How to Tell If an Opal Is Real
Table of Contents
Whether you are a jewelry collector or a gemstone aficionado, you must be keen on acquiring real gemstones. But have you mastered the art of telling a real gemstone apart from a fake one?
Nowadays, unfortunately, there is a lot of forgery going around. While opal is a naturally occurring, beautiful gemstone, vendors tend to offer synthetic copies and imitations of it than the real deal.
Therefore, whether you are purchasing readymade jewelry pieces or an organic opal by itself, you need to be careful. Buyers need to be wary of the stone’s synthetic copies now readily available. These copies are so difficult to tell apart that it takes practice and attention to detail.
Hence, here we have compiled a list of ways and some tips that can help you tell if an opal is real or fake.
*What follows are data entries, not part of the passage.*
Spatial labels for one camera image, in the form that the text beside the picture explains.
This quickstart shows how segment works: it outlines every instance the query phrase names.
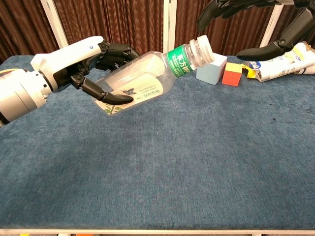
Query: bottle cap
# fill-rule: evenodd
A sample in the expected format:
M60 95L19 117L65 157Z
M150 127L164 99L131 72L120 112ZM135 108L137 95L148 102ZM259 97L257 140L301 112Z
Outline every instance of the bottle cap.
M208 37L206 35L197 37L197 42L202 53L202 57L204 58L206 63L212 63L215 58Z

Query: robotic arm
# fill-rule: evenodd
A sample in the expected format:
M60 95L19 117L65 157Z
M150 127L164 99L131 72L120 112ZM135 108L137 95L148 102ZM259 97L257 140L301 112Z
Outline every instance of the robotic arm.
M315 0L211 0L197 19L198 32L204 31L213 18L229 18L240 10L252 6L294 5L304 8L296 19L284 30L279 40L261 48L245 49L237 54L242 60L263 61L289 52L315 29Z
M113 71L137 57L130 46L108 43L101 36L35 55L33 72L18 69L0 76L0 127L43 106L49 94L69 85L111 105L132 102L131 96L105 92L85 76L94 67Z

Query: brown curtain
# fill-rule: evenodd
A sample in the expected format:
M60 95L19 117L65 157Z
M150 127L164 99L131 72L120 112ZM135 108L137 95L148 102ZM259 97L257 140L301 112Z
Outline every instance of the brown curtain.
M196 19L208 0L178 0L175 46L188 43L199 35ZM267 28L273 6L252 7L228 19L215 18L206 28L213 52L235 55L246 48L259 47Z
M0 0L0 62L58 49L40 0Z
M163 0L55 0L69 43L101 35L138 53L163 50Z
M278 40L282 32L288 27L289 24L298 16L303 9L295 8L294 6L284 6L281 15L278 19L278 23L270 38L270 42ZM313 48L315 48L315 31L312 32L306 39Z

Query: light blue block
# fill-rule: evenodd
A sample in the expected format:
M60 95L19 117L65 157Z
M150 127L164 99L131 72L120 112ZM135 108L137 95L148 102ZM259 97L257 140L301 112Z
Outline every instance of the light blue block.
M215 60L203 67L198 67L196 78L212 85L216 85L223 76L227 57L216 53L213 54Z

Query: white robotic arm
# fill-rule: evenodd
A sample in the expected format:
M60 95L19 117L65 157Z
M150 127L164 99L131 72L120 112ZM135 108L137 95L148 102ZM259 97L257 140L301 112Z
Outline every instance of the white robotic arm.
M0 127L46 104L47 96L69 85L112 105L132 102L130 96L103 91L85 78L94 67L115 70L139 55L124 44L93 36L49 54L37 54L33 72L14 70L0 76Z

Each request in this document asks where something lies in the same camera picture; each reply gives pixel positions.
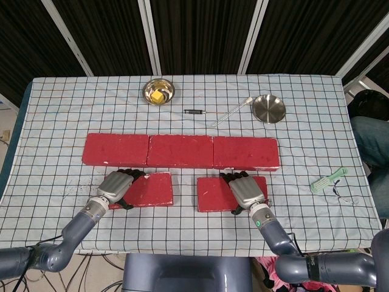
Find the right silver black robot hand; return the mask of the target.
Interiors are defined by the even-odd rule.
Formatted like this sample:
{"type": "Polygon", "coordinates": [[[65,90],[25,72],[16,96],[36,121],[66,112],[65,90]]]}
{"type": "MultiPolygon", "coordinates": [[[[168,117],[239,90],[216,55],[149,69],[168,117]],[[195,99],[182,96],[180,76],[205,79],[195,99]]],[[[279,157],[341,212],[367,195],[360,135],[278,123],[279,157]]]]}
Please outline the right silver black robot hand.
{"type": "Polygon", "coordinates": [[[247,172],[220,173],[219,176],[232,190],[238,205],[232,210],[233,215],[239,215],[244,210],[249,210],[256,203],[265,202],[265,196],[256,181],[247,172]]]}

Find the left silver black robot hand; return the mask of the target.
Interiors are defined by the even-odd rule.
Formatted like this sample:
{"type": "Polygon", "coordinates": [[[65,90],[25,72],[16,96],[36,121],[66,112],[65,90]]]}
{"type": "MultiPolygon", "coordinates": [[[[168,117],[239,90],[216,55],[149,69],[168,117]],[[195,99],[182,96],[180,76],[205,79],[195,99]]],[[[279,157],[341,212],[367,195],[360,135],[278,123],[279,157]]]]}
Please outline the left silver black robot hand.
{"type": "Polygon", "coordinates": [[[124,200],[124,195],[134,181],[145,176],[145,172],[137,169],[119,169],[111,172],[97,188],[97,196],[104,197],[109,204],[118,204],[125,210],[134,206],[124,200]]]}

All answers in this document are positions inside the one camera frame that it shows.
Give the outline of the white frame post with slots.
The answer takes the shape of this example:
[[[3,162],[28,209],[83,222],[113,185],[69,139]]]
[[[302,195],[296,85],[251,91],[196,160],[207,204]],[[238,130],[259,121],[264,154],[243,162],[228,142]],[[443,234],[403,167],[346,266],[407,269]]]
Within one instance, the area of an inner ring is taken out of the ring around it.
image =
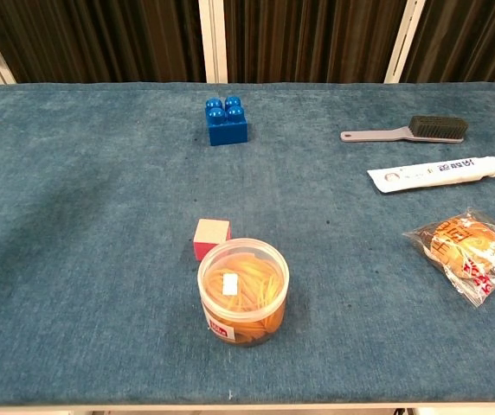
[[[384,84],[399,83],[427,0],[406,0]]]

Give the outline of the bread in clear printed bag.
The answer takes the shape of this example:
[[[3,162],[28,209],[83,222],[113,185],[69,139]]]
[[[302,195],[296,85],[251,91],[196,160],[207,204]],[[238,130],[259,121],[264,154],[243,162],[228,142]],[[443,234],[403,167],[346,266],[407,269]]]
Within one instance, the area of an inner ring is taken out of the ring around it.
[[[403,235],[473,306],[495,291],[495,220],[484,213],[469,208]]]

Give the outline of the blue velvet table cloth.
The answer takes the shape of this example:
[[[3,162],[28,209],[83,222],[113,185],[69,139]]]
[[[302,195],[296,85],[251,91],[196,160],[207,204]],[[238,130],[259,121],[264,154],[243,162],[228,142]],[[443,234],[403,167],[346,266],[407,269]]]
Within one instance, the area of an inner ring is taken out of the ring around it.
[[[248,141],[211,146],[229,96]],[[464,140],[340,139],[419,115]],[[495,177],[384,194],[367,173],[484,156],[495,83],[0,86],[0,405],[495,401],[495,292],[472,306],[403,235],[495,220]],[[209,331],[200,218],[285,257],[267,342]]]

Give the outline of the pink wooden cube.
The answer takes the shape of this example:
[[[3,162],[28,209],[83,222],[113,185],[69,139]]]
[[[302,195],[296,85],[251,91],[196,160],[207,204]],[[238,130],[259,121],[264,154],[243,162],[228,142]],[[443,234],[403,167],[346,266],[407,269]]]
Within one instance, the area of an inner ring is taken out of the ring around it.
[[[201,218],[196,226],[193,238],[195,257],[201,261],[215,246],[231,238],[231,226],[228,220]]]

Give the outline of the wide white frame post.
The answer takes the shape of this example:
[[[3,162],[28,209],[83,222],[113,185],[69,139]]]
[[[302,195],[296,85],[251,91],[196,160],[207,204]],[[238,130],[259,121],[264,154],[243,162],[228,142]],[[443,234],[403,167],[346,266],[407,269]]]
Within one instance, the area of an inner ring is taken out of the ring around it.
[[[198,0],[206,81],[228,83],[226,26],[223,0]]]

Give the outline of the grey brush with dark bristles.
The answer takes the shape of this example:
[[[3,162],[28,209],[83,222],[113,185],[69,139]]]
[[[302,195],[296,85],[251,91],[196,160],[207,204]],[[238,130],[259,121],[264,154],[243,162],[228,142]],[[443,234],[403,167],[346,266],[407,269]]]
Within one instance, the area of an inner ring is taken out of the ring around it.
[[[424,143],[461,143],[468,123],[463,118],[441,116],[413,116],[407,126],[393,130],[342,131],[340,139],[346,143],[410,141]]]

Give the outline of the dark pleated curtain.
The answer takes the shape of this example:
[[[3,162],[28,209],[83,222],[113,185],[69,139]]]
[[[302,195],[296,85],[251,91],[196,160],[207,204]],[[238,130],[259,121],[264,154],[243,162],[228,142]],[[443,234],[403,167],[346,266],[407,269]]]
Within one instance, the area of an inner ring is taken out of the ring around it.
[[[228,81],[383,82],[406,0],[223,0]],[[17,82],[206,82],[198,0],[0,0]],[[495,81],[495,0],[427,0],[401,82]]]

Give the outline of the blue plastic building block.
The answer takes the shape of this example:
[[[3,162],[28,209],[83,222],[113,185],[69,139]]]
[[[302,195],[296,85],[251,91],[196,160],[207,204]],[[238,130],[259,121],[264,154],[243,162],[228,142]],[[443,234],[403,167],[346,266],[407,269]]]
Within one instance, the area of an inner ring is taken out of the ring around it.
[[[248,123],[239,97],[229,96],[224,101],[208,99],[205,116],[211,146],[248,141]]]

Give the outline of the clear jar of rubber bands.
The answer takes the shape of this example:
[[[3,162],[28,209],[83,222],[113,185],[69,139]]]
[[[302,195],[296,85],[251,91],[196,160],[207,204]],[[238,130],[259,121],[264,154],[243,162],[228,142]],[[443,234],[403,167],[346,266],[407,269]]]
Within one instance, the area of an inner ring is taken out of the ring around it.
[[[283,255],[267,242],[239,238],[212,248],[197,271],[209,329],[222,341],[261,344],[280,328],[290,272]]]

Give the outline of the white toothpaste tube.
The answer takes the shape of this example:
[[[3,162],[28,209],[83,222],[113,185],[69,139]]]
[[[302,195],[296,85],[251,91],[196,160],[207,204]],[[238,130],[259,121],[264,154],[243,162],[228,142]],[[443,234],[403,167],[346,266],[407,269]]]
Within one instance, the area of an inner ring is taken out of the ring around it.
[[[413,188],[446,186],[495,177],[495,156],[370,169],[367,173],[376,188],[388,194]]]

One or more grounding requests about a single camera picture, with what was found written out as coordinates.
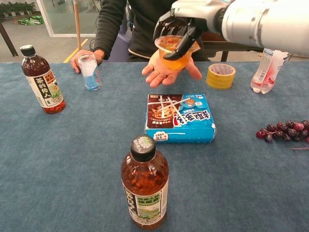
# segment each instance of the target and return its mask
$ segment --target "bunch of grapes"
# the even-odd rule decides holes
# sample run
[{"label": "bunch of grapes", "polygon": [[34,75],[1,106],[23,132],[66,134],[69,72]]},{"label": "bunch of grapes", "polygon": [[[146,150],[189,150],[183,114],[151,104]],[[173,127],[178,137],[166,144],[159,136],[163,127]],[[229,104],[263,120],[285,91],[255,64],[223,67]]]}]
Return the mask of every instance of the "bunch of grapes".
[{"label": "bunch of grapes", "polygon": [[262,128],[256,133],[256,137],[265,139],[266,142],[271,142],[273,138],[282,138],[284,141],[299,142],[305,139],[309,144],[309,121],[302,122],[287,121],[286,123],[279,122],[277,126],[268,124],[267,128]]}]

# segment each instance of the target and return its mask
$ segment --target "orange jelly cup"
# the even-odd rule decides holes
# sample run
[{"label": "orange jelly cup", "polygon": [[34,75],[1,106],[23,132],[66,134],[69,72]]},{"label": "orange jelly cup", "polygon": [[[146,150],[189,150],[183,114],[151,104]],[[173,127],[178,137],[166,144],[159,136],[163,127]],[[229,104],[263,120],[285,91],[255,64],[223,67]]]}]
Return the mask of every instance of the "orange jelly cup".
[{"label": "orange jelly cup", "polygon": [[183,39],[181,35],[166,35],[155,40],[155,45],[159,48],[160,60],[163,65],[173,71],[181,70],[186,67],[193,52],[200,49],[200,46],[195,41],[187,53],[178,60],[166,60],[163,56],[167,53],[172,53]]}]

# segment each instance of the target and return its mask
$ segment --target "iced tea bottle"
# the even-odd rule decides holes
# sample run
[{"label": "iced tea bottle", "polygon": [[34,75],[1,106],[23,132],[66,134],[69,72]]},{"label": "iced tea bottle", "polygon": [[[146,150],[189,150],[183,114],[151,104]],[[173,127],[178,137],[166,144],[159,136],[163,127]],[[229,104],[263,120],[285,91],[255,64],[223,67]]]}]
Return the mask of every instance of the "iced tea bottle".
[{"label": "iced tea bottle", "polygon": [[152,138],[133,139],[122,162],[121,179],[134,222],[144,229],[160,226],[166,216],[169,165]]},{"label": "iced tea bottle", "polygon": [[38,102],[47,114],[55,114],[66,107],[66,103],[48,62],[36,55],[32,45],[20,48],[24,55],[21,67]]}]

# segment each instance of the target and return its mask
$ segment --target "glass door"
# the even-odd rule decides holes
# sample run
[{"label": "glass door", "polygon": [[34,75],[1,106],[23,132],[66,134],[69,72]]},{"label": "glass door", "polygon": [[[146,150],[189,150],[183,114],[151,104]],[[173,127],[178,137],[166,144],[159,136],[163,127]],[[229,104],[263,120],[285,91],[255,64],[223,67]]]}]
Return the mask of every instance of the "glass door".
[{"label": "glass door", "polygon": [[[73,0],[38,0],[51,37],[76,37]],[[77,0],[81,37],[94,37],[101,0]]]}]

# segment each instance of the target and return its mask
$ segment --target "black sweater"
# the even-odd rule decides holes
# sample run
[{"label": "black sweater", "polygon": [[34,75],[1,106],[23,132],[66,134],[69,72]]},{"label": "black sweater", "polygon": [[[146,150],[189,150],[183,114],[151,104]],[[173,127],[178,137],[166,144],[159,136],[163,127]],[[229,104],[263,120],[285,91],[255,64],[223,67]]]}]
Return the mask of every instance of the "black sweater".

1. Solid Opal vs. Doublets & Triplets
First and foremost, you need to understand the difference between solid, doublet, and triplet opal formations if you are on a hunt for buying opals. These formations don’t need to be completely fake unless the actual gemstone is unreal. Instead, doublets and triplets are a layering format of the stone. The structure is created using a combination of real opal and synthetic material to create an impression of solid opal. This allows jewelry makers to place the stone in a fixed and secure position into the ornament.
2. Opal Body Tone
Now that you are aware of an opal’s layering structure, it will be easier to note if it is a solid opal or not. Thus, one of the first ways you can utilize to check if your opal is a real soli opal or not is to check its body tone. If the gemstone is transparent or has a white body tone, it is good news for you as it is a genuine solid opal. However, if you can notice slight darkening underneath, it is probably a doublet or a triplet with an artificial backing to secure it in place.
3. 360° View of the Opal
Quite obviously, if the opal is layered, you tell by doing a 360° round viewing of the stone. The side view should be able to show distinct layers that separate the stone from its artificial surface. Furthermore, the back of the opal is also an aspect that helps in identification. If it has a darker undertone with a hard coating, it is not a solid opal but a doublet. Similarly, a clear glass layering on top of the opal is a sign of a triplet.
4. Cloudy Appearance
An obvious change in the appearance of the opal stone is that it starts getting cloudy. The reason behind this notion is that as the opal is either layered in a doublet or a triplet formation, it is stuck to the surface using glue. When you wear the stone for instance, in a ring, and your hand goes underwater for long, the glue starts to disintegrate. This causes the layers to deteriorate and make the surface appear cloudy because the water has been immersed in the layers.
5. Light & Color
Although this is not something, you can recognize with your naked eye and magnification surely helps. As synthetic opals are man-made, there is a knack for regularity in color. Therefore, if you look at an opal under proper magnification, you would see that the natural gemstone does not have a regular color pattern in its tone. Similarly, a synthetic opal does not shine or glow brightly due to fluorescence when a UV light is shone over it. Being a solid man-made material depiction of a gemstone, it doesn’t allow light to pass through.
6. Structural Identification
A real opal will always weigh heavier than a synthetic one. As synthetic opals have lower density, they are relatively lighter than the real deal. That’s why you would have seen many people place the stone on their palms and try to weigh it by bouncing it to check its density. Moreover, synthetic opals are porous. A naturally occurring organic opal is, by all means, solid and genuine and does not show any spongy, permeable structural qualities.
7. Knowledge & Education
It is in best practices to read up about opals, how they are formed, what the many types are and how each of these types looks like. If you are more educated and knowledgeable on the subject matter, the chances are that you will be able to better recognize a real opal. Also, always make sure to compare what you have bought to what you have usually seen and trust your knowledge to recognize a genuine opal over a fake one.
Our Final Thoughts
Opals are quite an affordable gemstone. Despite that, vendors try to forge what they are selling and exchange a fake gemstone for the real one. However, now you know about some basics of how to tell if your opal is real. Hopefully, these tips and ways would help you in purchasing a genuine opal for yourself.